ASSIGNMENT:
Write the records out again exactly, but without pictures.

MATERIAL FOR THIS TASK:
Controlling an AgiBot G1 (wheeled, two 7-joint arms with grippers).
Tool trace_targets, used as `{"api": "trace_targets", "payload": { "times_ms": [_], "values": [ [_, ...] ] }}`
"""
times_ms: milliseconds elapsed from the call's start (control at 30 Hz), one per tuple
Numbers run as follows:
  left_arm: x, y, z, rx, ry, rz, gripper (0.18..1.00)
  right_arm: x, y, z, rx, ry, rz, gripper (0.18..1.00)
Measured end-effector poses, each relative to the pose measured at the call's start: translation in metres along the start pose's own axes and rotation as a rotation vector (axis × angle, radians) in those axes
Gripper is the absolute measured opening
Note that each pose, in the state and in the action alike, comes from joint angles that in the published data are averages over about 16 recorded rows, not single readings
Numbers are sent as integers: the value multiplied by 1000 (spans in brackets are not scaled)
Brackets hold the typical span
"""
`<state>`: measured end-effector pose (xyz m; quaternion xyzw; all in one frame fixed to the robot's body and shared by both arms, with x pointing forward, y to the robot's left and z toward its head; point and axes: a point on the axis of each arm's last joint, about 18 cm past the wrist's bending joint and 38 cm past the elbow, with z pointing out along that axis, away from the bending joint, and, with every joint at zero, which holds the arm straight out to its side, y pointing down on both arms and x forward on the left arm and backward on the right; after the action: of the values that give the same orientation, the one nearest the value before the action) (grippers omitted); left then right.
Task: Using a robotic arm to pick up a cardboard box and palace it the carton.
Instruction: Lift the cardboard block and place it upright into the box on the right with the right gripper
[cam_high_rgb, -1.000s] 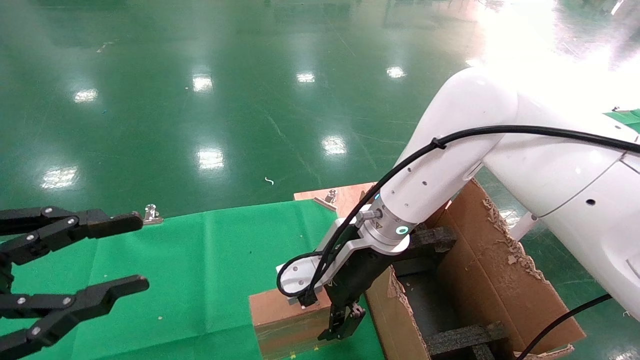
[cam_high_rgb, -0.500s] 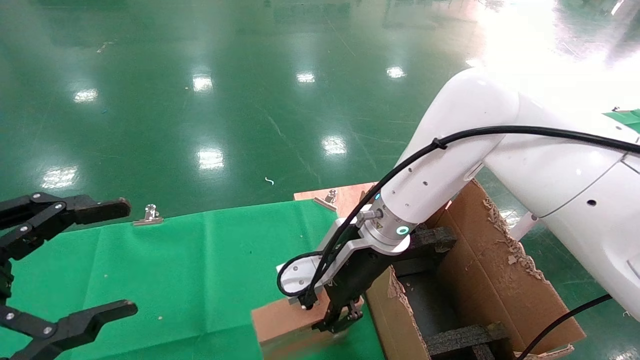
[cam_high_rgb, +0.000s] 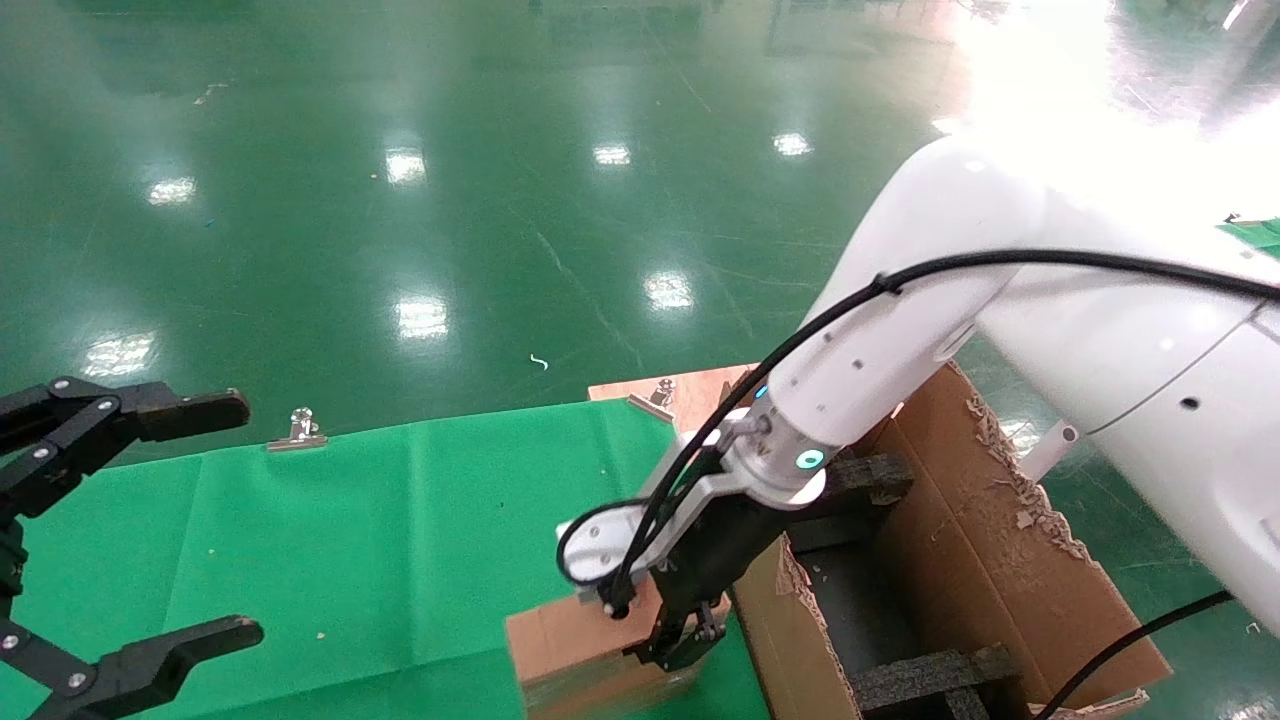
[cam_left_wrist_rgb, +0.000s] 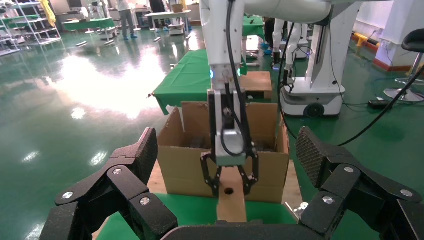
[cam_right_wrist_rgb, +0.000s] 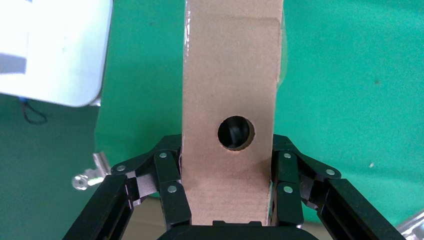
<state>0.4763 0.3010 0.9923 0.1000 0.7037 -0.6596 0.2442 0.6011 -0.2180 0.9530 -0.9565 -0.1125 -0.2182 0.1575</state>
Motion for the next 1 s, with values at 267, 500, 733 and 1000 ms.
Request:
{"api": "trace_targets", "payload": {
  "times_ms": [267,500,733,1000],
  "values": [
    [0,0,0,0,0,0,1001,24,0,-53,18,96,29,412],
    [0,0,0,0,0,0,1001,49,-7,-115,19,209,7,410],
    [0,0,0,0,0,0,1001,64,-16,-160,19,284,-28,408],
    [0,0,0,0,0,0,1001,69,-13,-184,13,319,-43,407]
  ]
}}
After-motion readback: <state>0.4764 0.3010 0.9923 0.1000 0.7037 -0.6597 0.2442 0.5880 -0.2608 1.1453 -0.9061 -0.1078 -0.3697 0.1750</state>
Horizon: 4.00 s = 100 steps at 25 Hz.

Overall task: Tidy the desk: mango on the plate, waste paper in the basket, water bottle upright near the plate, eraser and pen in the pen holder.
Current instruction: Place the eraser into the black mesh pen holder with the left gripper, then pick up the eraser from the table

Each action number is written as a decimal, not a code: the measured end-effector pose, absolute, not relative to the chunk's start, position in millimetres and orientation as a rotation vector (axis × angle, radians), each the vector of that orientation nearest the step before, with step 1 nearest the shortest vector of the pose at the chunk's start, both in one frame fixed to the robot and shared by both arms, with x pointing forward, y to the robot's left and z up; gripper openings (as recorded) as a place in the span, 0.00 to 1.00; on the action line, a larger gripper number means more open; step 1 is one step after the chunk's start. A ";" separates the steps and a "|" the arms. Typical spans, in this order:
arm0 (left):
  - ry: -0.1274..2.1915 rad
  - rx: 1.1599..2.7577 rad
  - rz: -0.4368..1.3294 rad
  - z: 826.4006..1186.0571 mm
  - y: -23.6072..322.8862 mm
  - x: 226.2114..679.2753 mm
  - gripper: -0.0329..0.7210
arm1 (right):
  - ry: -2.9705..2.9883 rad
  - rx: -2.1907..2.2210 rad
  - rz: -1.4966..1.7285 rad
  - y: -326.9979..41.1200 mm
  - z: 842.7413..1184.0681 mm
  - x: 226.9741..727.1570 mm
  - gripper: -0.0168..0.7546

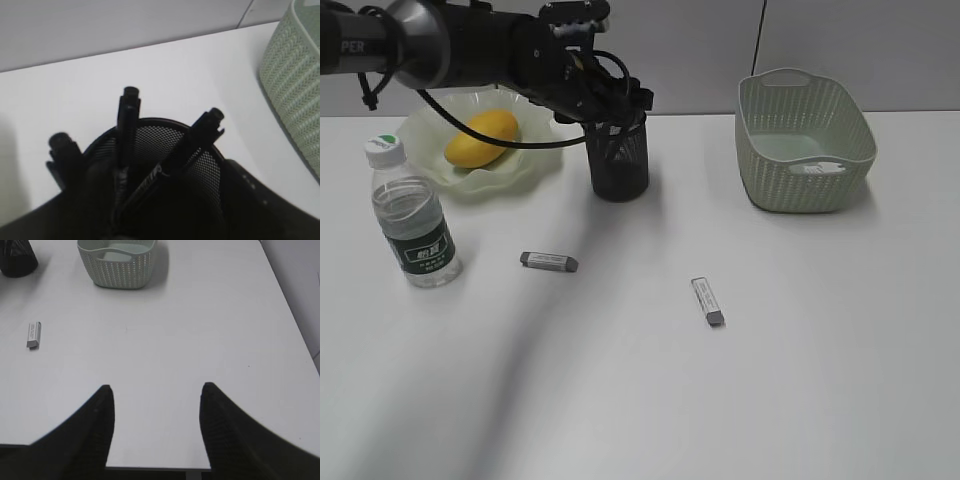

RESPONSE BELOW:
Controlling an AgiBot G1 (wheeled, two 7-joint arms with grippers).
Tool trace_targets, used as `{"api": "trace_targets", "payload": { "times_ms": [_], "values": [ [_, ...] ] }}`
"""
times_ms: milliseconds elapsed from the call's start (control at 30 Hz), one per tuple
Numbers run as follows:
  left_arm: x, y, z, rx, ry, rz, gripper (0.18..1.00)
  right_arm: x, y, z, rx, ry, rz, gripper (0.18..1.00)
Measured end-effector poses, each relative to the pose measured at the call's start: translation in metres along the start pose's own axes and rotation as a rotation vector (axis × angle, radians) in those axes
Gripper is the absolute measured opening
Note that each pose, in the state and in the action alike, comes from joint angles that in the published data are averages over about 16 recorded rows, not single readings
Numbers are sent as integers: the value multiplied by 1000 (spans in brackets are not scaled)
Brackets hold the typical span
"""
`<state>`: measured end-effector pose (xyz m; quaternion xyzw; all in one frame fixed to the robot's body and shared by both arms, with x pointing forward, y to the robot's left and z toward its head; point and axes: a point on the axis of each arm's last joint, about 18 cm past the wrist's bending joint and 38 cm past the elbow, with z pointing out along that axis, away from the bending joint, and, with every joint at zero, which holds the arm straight out to its side, y pointing down on both arms and x forward on the left arm and backward on the right; after the action: of the values that give the same orientation, the one nearest the value before the action) (grippers omitted); left then right.
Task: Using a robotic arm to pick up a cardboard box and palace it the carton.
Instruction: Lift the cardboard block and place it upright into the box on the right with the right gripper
[cam_high_rgb, -1.000s] 
[cam_high_rgb, -0.500s] 
[cam_high_rgb, +0.000s] 
[cam_left_wrist_rgb, +0.000s] 
[cam_right_wrist_rgb, +0.000s] 
<state>0.4763 0.3010 0.9923 0.1000 0.7037 -0.6596 0.2442 0.6011 -0.2180 0.9530 -0.9565 -0.1125 -0.2182 0.1575</state>
Motion for the next 1 s, with values at 267, 500, 733 and 1000 ms.
Request:
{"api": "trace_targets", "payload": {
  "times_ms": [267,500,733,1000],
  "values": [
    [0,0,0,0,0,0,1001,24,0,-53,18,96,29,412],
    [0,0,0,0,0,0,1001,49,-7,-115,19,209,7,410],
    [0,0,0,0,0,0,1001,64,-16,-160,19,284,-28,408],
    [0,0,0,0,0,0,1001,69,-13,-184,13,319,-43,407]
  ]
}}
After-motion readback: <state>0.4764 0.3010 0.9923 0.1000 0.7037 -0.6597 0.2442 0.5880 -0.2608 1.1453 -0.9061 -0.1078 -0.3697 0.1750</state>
Horizon: 4.00 s = 100 steps at 25 Hz.

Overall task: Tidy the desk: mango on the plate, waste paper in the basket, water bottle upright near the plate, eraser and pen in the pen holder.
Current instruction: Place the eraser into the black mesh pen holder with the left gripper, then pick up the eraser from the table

Each action number is written as a decimal, not a code: the measured end-effector pose, absolute, not relative to the chunk's start, position in millimetres and orientation as a rotation vector (axis × angle, radians), each the vector of that orientation nearest the step before, with step 1 nearest the shortest vector of the pose at the chunk's start, both in one frame fixed to the robot and shared by both arms, with x pointing forward, y to the robot's left and z up; gripper openings (as recorded) as a place in the span, 0.00 to 1.00; on the action line, a larger gripper number means more open; step 1 is one step after the chunk's start. A ";" separates the steps and a "|" the arms. Typical spans, in this order:
arm0 (left):
  - ry: -0.1274..2.1915 rad
  - rx: 1.1599..2.7577 rad
  - rz: -0.4368..1.3294 rad
  - z: 826.4006..1186.0571 mm
  - y: -23.6072..322.8862 mm
  - x: 226.2114..679.2753 mm
  - gripper: -0.0329..0.7210
arm1 (right):
  - ry: -2.9705..2.9883 rad
  - rx: -2.1907..2.2210 rad
  - rz: -1.4966..1.7285 rad
  - y: -326.9979..41.1200 mm
  - z: 842.7413..1184.0681 mm
  - x: 226.9741..727.1570 mm
  - gripper: -0.0168..0.7546

Reply complete, and nothing else is required.